Upon completing the solo campaign, you owe it to yourself to delve into Hunters’ expansive multiplayer component. Let me say that I dislike it when people compare Metroid and Halo. They are two completely different animals—Metroid is based on exploration and deductive reasoning, and it’s more like Zelda than anything else. Halo is a straight-up shooter, with some vehicular action thrown in for variety, but it has much more in common with Half-Life than it does with Samus’s games. That said, the best analogy I can make is that Metroid Prime Hunters is the Halo of the DS, at least in respect to the multiplayer. The multi aspect of Hunters does retain the classic Metroid look and feel, but it will create a community the way Halo did. It is simply that good.
I’m still amazed that the developers were able to cram this much depth into a handheld game. There are seven modes, most of which we’ve seen before in other competitive shooters, but there’s no shame in revisiting the classics. Deathmatch, capture the flag, zones, life-based elimination, gladiator, they’re all here and reworked with a Metroid flavor. I’ve played games where these modes have simply been included for the sake of variety, but the dev team actually made them all work in Hunters; that is, they all feel balanced and fun.
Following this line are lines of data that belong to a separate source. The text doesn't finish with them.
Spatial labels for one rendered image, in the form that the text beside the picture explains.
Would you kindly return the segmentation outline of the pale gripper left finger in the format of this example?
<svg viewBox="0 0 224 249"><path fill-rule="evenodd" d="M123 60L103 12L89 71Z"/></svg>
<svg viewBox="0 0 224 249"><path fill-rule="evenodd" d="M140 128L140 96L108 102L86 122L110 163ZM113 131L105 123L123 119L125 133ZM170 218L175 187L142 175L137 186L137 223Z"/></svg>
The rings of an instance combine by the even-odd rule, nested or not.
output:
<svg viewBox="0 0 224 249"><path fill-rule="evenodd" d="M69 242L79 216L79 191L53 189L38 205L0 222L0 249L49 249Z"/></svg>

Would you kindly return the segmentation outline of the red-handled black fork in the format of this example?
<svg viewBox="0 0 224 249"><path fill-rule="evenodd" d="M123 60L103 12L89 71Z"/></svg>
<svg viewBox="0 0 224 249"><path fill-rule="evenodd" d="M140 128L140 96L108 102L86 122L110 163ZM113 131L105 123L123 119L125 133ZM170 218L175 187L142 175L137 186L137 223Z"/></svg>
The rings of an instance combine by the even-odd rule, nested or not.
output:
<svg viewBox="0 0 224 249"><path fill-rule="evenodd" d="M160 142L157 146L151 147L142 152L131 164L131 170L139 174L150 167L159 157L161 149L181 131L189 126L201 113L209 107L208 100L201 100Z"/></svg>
Selecting the mode of play is only the beginning, as there are scads of options to configure. A quick, easy game is optional, but for a truly customized experience, you want to fiddle with the bells and whistles a while. You want to turn off radar? You got it. Friendly fire? A screen-tap away. You can even adjust how much damage the weapons inflict. Team play can be switched on in most modes, and it is enabled by default in modes that require it, like capture the flag. Each mode has its own settings, so there’s no lack of variety.
The next step is choosing an arena—of a whopping twenty-five possible maps. Some levels are restricted to a certain mode, i.e. capture the flag can’t be played in the super small maps where it wouldn’t make much sense, but the sheer number of levels is still incredible. A healthy balance has been struck in regard to size; the selection of maps is divided roughly into thirds, with small, medium, and large getting equal representation. Small levels are good for quick, brutal confrontations and duels, and have a few weapons and scarce health scattered around. Medium maps are best suited for casual deathmatch, although there is some ingenious architecture that makes for unique battles. The big arenas, and I mean BIG, are excellent for sniping, stalking, and the team-based modes. One of my favorite levels is actually called “headshot,” and has plentiful sniper pickups, platforms and hideout positions.
The levels themselves are pretty interestingly crafted, but the really innovative thing about them is that they’ve been created around the multiplayer characters. Each map has tunnels, nooks and crannies that play to each character’s strengths and abilities, and most importantly, their unique secondary forms. It may be easier to move Samus’s morphball across a narrow ledge, while Trace fits particularly well into a sniping crevice.
This is also possibly where Prime Hunters innovates the most in the realm of multiplayer FPS. Instead of dozens of throwaway characters or a couple bland, tasteless models, you have seven players and a surprising level of variation. It really does matter who you choose to play as, and how you master your favorite character’s powers. The closest thing I can compare it to is Super Smash Bros, but even that’s a stretch. Suffice it to say, who you choose changes what weapons work best, how you take advantage of the current level, and how you handle the current mode of play.